Swirrl / table2qb

A generic pipeline for converting tabular data into rdf data cubes

Geek Repo:Geek Repo

Github PK Tool:Github PK Tool

Some rdfs:label do not have a language tag

zeginis opened this issue · comments

A language tag (e.g. '@en') does not exist at:

  • the qb:DimensionProperty example
  • the qb:MeasureProperty example
  • the members of a skos:ConceptScheme example

The system has no knowledge of language, it doesn't know what language is being used in the strings it receives.

This might be a bit tricky to resolve on a per-cell basis as there's not really any way to declare this within a csv file. I suppose we could add a language column for each string-valued column but that doesn't seem very satisfactory (as this is metadata not data).

The csvw:lang property can be applied to a column, table or table-group. We could extend table2qb to accept optional csvw metadata about the input csv files. This would be a reasonably large change.

A simpler change might be to make this an application-level setting, being applied to all string literals sent to csv2rdf.

The problem is that the DataSet label (and some other labels) have a language tag, e.g.
at https://github.com/Swirrl/table2qb/tree/master/examples/employment/ttl :

<http://statistics.gov.scot/data/employment> a <http://www.w3.org/ns/csvw#Table> ;
	<http://www.w3.org/ns/csvw#url> <file:/var/folders/dr/0rl25prn4jqc59p92w22qj6w0000gp/T/component-specifications595063391289823660.csv> ;
	dcterms:title "Employment"@en ;
	rdfs:label "Employment"@en ;
	<http://www.w3.org/ns/csvw#row> _:row183 .

<http://statistics.gov.scot/data/employment> a qb:DataSet .

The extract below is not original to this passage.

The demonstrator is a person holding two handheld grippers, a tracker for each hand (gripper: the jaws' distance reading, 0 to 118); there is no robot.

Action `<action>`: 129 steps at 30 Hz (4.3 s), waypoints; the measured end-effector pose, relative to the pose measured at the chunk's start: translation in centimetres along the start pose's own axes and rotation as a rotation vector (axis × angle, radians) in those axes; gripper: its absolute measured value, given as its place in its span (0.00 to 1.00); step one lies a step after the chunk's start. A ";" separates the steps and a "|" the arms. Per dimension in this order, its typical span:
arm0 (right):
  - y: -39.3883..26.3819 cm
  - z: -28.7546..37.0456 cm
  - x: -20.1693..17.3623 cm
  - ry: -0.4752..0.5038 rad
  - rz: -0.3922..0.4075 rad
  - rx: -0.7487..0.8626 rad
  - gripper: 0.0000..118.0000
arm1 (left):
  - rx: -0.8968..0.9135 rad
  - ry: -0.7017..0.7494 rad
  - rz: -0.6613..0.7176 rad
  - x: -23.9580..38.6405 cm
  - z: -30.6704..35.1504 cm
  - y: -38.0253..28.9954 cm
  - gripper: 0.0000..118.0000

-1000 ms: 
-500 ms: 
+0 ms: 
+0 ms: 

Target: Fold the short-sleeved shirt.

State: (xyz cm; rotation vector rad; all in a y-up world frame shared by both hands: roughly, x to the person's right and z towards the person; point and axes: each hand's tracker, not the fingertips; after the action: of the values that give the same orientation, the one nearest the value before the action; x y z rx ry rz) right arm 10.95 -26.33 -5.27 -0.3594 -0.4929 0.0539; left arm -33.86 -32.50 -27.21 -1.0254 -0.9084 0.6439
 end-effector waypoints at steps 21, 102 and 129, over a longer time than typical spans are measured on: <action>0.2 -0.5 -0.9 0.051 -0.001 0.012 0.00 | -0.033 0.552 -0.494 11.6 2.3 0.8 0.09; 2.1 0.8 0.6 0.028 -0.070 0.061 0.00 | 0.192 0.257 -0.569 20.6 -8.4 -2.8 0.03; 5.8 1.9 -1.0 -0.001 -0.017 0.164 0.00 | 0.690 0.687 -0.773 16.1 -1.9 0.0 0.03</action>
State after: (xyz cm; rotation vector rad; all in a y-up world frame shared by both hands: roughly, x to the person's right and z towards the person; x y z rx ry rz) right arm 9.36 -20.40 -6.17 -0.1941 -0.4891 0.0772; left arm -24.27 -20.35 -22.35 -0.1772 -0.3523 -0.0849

This causes compatibility issues with CubiQL beacause we use an application level setting to define the language. So CubiQL requires:

  • either all labels to have a language tag
  • or all labels to have no language tag

Ah I see. Indeed the system does know about language insofar as the json-ld statements in the csvw metadata are concerned. Thanks for the clarification.

Some of these strings are set by the incoming csv or pipeline parameters (which could be subject to application-level config) but others - e.g. "Components Ontology" - are hard coded. That would complicate internationalisation (as you'd need to provide translations for all of the internal strings to do this comprehensively). We could read this from a static translations resource.

Perhaps we should just set everything to English for now, then return to a proper internationalisation later. Would that resolve your immediate issue or do you need to use a different language?

@zeginis - Is this still an issue after Swirrl/cubiql#112 ? CubiQL falls back to using strings without a language if none is available with the configured language. Or does table2qb generate strings with the @en tag, which could differ from the configured language? In that case we could change the fallback behaviour to be configured language -> en -> no language. Would that work for you?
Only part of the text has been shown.